--- DATA PROVIDED Enclosed Below ---
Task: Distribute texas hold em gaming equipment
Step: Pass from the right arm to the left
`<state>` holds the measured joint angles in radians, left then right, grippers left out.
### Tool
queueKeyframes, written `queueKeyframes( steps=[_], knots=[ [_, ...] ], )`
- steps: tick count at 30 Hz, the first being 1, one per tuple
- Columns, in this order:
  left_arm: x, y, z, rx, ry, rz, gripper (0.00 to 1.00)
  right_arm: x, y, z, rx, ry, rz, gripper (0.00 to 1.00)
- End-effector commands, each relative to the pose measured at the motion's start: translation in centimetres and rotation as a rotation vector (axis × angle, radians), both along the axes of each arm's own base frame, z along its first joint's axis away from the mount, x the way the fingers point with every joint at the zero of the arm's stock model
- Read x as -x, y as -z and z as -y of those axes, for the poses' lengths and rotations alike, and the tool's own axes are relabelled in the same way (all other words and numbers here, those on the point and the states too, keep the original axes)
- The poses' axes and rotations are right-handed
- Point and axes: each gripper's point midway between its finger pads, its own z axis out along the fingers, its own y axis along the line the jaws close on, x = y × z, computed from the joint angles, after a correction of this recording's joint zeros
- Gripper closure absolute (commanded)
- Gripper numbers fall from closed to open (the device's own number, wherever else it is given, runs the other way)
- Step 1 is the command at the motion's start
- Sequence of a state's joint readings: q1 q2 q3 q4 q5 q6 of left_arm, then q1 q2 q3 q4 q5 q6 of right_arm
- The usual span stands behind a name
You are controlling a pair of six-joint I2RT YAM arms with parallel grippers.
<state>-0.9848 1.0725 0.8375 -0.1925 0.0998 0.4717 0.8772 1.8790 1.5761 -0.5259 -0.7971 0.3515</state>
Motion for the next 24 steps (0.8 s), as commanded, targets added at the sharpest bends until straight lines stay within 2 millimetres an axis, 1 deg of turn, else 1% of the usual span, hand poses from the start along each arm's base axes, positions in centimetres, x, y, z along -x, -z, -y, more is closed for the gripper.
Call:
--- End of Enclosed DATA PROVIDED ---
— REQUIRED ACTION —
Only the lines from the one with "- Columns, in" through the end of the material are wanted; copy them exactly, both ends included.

— RESULT —
- Columns, in this order:
  left_arm: x, y, z, rx, ry, rz, gripper (0.00 to 1.00)
  right_arm: x, y, z, rx, ry, rz, gripper (0.00 to 1.00)
- End-effector commands, each relative to the pose measured at the motion's start: translation in centimetres and rotation as a rotation vector (axis × angle, radians), both along the axes of each arm's own base frame, z along its first joint's axis away from the mount, x the way the fingers point with every joint at the zero of the arm's stock model
- Read x as -x, y as -z and z as -y of those axes, for the poses' lengths and rotations alike, and the tool's own axes are relabelled in the same way (all other words and numbers here, those on the point and the states too, keep the original axes)
- The poses' axes and rotations are right-handed
- Point and axes: each gripper's point midway between its finger pads, its own z axis out along the fingers, its own y axis along the line the jaws close on, x = y × z, computed from the joint angles, after a correction of this recording's joint zeros
- Gripper closure absolute (commanded)
- Gripper numbers fall from closed to open (the device's own number, wherever else it is given, runs the other way)
- Step 1 is the command at the motion's start
- Sequence of a state's joint readings: q1 q2 q3 q4 q5 q6 of left_arm, then q1 q2 q3 q4 q5 q6 of right_arm
- The usual span stands behind a name
You are controlling a pair of six-joint I2RT YAM arms with parallel grippers.
<state>-0.9848 1.0725 0.8375 -0.1925 0.0998 0.4717 0.8772 1.8790 1.5761 -0.5259 -0.7971 0.3515</state>
Motion for the next 24 steps (0.8 s), as commanded, targets added at the sharpest bends until straight lines stay within 2 millimetres an axis, 1 deg of turn, else 1% of the usual span, hand poses from the start along each arm's base axes, positions in centimetres, x, y, z along -x, -z, -y, more is closed for the gripper.
Call:

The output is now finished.